__WORK INSTRUCTION__.
Your answer must hold only the lines below from the line containing "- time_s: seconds" through the line containing "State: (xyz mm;", each reproduced exactly.

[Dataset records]
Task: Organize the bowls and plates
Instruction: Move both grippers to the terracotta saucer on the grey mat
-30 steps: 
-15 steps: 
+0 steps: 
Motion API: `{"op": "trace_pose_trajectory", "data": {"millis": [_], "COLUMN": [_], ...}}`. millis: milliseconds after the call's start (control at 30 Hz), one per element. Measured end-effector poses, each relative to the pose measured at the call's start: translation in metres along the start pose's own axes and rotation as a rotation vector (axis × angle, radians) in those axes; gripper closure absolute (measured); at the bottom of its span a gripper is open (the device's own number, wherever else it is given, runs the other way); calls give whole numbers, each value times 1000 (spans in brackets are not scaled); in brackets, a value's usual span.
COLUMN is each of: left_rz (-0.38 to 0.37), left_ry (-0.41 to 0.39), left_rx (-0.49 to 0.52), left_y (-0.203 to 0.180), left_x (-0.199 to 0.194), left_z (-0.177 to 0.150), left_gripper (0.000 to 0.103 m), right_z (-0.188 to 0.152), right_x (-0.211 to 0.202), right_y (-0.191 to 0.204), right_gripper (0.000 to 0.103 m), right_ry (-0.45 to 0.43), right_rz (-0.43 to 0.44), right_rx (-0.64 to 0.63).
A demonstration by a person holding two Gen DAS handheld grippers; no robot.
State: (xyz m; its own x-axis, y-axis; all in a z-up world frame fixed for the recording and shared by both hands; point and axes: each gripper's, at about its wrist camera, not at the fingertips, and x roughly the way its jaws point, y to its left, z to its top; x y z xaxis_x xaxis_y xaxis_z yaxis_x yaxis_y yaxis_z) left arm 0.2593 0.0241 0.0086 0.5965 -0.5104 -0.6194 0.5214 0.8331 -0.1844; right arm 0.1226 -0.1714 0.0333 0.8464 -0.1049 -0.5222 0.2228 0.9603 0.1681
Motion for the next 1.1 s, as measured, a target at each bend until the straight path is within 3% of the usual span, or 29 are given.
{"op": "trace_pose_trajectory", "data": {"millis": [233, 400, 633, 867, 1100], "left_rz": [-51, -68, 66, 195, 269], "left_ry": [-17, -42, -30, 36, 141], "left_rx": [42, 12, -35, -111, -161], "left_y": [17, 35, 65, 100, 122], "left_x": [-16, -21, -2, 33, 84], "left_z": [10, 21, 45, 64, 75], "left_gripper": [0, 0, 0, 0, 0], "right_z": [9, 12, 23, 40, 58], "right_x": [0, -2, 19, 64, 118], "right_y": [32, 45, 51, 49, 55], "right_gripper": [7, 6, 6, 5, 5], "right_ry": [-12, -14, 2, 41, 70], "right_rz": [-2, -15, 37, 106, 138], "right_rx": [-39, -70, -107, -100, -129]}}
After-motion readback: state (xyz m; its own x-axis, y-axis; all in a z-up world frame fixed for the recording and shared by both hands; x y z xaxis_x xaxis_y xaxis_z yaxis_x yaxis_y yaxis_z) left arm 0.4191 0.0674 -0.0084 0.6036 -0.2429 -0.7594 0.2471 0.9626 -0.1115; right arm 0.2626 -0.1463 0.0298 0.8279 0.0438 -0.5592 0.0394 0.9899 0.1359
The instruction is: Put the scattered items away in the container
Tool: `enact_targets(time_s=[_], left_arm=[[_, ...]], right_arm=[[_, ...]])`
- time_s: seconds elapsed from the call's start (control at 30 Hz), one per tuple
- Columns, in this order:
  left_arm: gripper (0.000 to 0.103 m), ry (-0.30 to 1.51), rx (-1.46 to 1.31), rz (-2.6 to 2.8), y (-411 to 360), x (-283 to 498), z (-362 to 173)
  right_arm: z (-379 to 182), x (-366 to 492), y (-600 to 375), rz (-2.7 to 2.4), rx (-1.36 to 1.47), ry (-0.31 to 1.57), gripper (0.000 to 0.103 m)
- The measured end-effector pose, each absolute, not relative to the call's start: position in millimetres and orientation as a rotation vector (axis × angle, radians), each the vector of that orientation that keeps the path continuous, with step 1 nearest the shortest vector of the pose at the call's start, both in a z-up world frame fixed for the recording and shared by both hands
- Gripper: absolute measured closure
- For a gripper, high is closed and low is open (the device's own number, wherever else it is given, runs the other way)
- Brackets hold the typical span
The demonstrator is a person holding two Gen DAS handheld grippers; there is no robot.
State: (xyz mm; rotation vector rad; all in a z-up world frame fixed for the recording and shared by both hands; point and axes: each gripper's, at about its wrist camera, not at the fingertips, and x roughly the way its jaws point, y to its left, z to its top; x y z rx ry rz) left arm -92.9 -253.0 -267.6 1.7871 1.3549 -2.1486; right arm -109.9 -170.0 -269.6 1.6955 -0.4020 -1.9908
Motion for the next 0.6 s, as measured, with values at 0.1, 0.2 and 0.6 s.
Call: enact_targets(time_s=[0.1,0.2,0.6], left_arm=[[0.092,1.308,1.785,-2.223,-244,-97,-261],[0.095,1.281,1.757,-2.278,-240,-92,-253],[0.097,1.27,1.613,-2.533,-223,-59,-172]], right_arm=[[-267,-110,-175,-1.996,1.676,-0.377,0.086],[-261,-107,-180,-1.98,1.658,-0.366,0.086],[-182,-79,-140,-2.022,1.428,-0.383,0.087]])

__ANSWER FOR THIS EXERCISE__.
- time_s: seconds elapsed from the call's start (control at 30 Hz), one per tuple
- Columns, in this order:
  left_arm: gripper (0.000 to 0.103 m), ry (-0.30 to 1.51), rx (-1.46 to 1.31), rz (-2.6 to 2.8), y (-411 to 360), x (-283 to 498), z (-362 to 173)
  right_arm: z (-379 to 182), x (-366 to 492), y (-600 to 375), rz (-2.7 to 2.4), rx (-1.36 to 1.47), ry (-0.31 to 1.57), gripper (0.000 to 0.103 m)
- The measured end-effector pose, each absolute, not relative to the call's start: position in millimetres and orientation as a rotation vector (axis × angle, radians), each the vector of that orientation that keeps the path continuous, with step 1 nearest the shortest vector of the pose at the call's start, both in a z-up world frame fixed for the recording and shared by both hands
- Gripper: absolute measured closure
- For a gripper, high is closed and low is open (the device's own number, wherever else it is given, runs the other way)
- Brackets hold the typical span
The demonstrator is a person holding two Gen DAS handheld grippers; there is no robot.
State: (xyz mm; rotation vector rad; all in a z-up world frame fixed for the recording and shared by both hands; point and axes: each gripper's, at about its wrist camera, not at the fingertips, and x roughly the way its jaws point, y to its left, z to its top; x y z rx ry rz) left arm -92.9 -253.0 -267.6 1.7871 1.3549 -2.1486; right arm -109.9 -170.0 -269.6 1.6955 -0.4020 -1.9908

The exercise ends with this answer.